- _WHAT YOU HAVE TO DO_
Write the data below out again, with each line matching the original.

- _GIVEN DATA_
== Segment start ==
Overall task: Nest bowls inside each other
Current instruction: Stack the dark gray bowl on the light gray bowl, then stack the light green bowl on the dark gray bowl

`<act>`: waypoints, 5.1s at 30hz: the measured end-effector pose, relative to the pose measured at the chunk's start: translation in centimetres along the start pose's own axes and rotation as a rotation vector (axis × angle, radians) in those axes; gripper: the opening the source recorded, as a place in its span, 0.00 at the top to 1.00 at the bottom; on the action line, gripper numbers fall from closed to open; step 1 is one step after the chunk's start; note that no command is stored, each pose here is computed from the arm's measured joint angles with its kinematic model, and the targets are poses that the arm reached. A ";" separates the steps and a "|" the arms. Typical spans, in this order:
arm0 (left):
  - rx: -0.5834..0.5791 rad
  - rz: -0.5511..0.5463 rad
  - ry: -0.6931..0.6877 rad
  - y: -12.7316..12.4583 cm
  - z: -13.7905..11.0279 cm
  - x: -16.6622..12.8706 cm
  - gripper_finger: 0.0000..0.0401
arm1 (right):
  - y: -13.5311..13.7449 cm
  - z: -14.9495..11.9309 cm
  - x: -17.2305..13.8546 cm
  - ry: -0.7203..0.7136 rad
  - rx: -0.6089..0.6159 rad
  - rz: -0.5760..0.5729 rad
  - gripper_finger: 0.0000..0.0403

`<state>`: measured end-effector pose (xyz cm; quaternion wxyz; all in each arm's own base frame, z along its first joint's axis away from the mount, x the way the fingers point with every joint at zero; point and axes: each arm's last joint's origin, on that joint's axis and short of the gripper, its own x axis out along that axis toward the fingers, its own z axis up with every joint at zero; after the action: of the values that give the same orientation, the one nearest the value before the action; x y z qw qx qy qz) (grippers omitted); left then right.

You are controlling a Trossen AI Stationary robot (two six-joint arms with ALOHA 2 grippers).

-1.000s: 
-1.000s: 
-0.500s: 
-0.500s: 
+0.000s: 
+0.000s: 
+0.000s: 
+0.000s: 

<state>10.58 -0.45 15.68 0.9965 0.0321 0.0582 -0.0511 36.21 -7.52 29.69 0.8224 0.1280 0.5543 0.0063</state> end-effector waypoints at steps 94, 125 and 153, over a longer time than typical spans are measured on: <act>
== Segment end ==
- _OUTPUT_
Overall task: Nest bowls inside each other
Current instruction: Stack the dark gray bowl on the light gray bowl, then stack the light green bowl on the dark gray bowl

`<act>`: waypoints, 5.1s at 30hz: the measured end-effector pose, relative to the pose measured at the chunk's start: translation in centimetres along the start pose's own axes and rotation as a rotation vector (axis × angle, radians) in those axes; gripper: the opening the source recorded, as a place in its span, 0.00 at the top to 1.00 at the bottom; on the action line, gripper numbers fall from closed to open; step 1 is one step after the chunk's start; note that no command is stored, each pose here is computed from the arm's measured joint angles with its kinematic model, and the targets are poses that the arm reached. A ";" separates the steps and a "|" the arms. Typical spans, in this order:
arm0 (left):
  - rx: -0.5834..0.5791 rad
  - rz: -0.5511..0.5463 rad
  - ry: -0.6931..0.6877 rad
  - y: -12.7316..12.4583 cm
  - z: -13.7905..11.0279 cm
  - x: -16.6622..12.8706 cm
  - gripper_finger: 0.0000..0.0401
arm1 (right):
  - y: -13.5311..13.7449 cm
  - z: -14.9495..11.9309 cm
  - x: -17.2305..13.8546 cm
  - ry: -0.7203..0.7136 rad
  - rx: -0.6089..0.6159 rad
  - rz: -0.5760..0.5729 rad
  - gripper_finger: 0.0000..0.0403

`<state>`: measured end-effector pose (xyz cm; quaternion wxyz; all in each arm's own base frame, z along its first joint's axis away from the mount, x the way the fingers point with every joint at zero; point and axes: each arm's last joint's origin, on that joint's axis and short of the gripper, its own x axis out along that axis toward the fingers, its own z axis up with every joint at zero; after the action: of the values that give the same orientation, the one nearest the value before the action; x y z qw qx qy qz) (grippers omitted); left then right.

You are controlling a Trossen AI Stationary robot (two six-joint arms with ALOHA 2 grippers).

-1.000s: 
-1.000s: 
-0.500s: 
-0.500s: 
+0.000s: 
+0.000s: 
+0.000s: 
+0.000s: 

<state>10.58 -0.45 15.68 0.9965 0.0321 0.0582 -0.0511 36.21 -7.52 29.69 0.8224 0.1280 0.5543 0.0063</state> end-effector waypoints at steps 94, 125 and 153, over a longer time than typical spans are measured on: <act>

There is nothing else to add to the answer.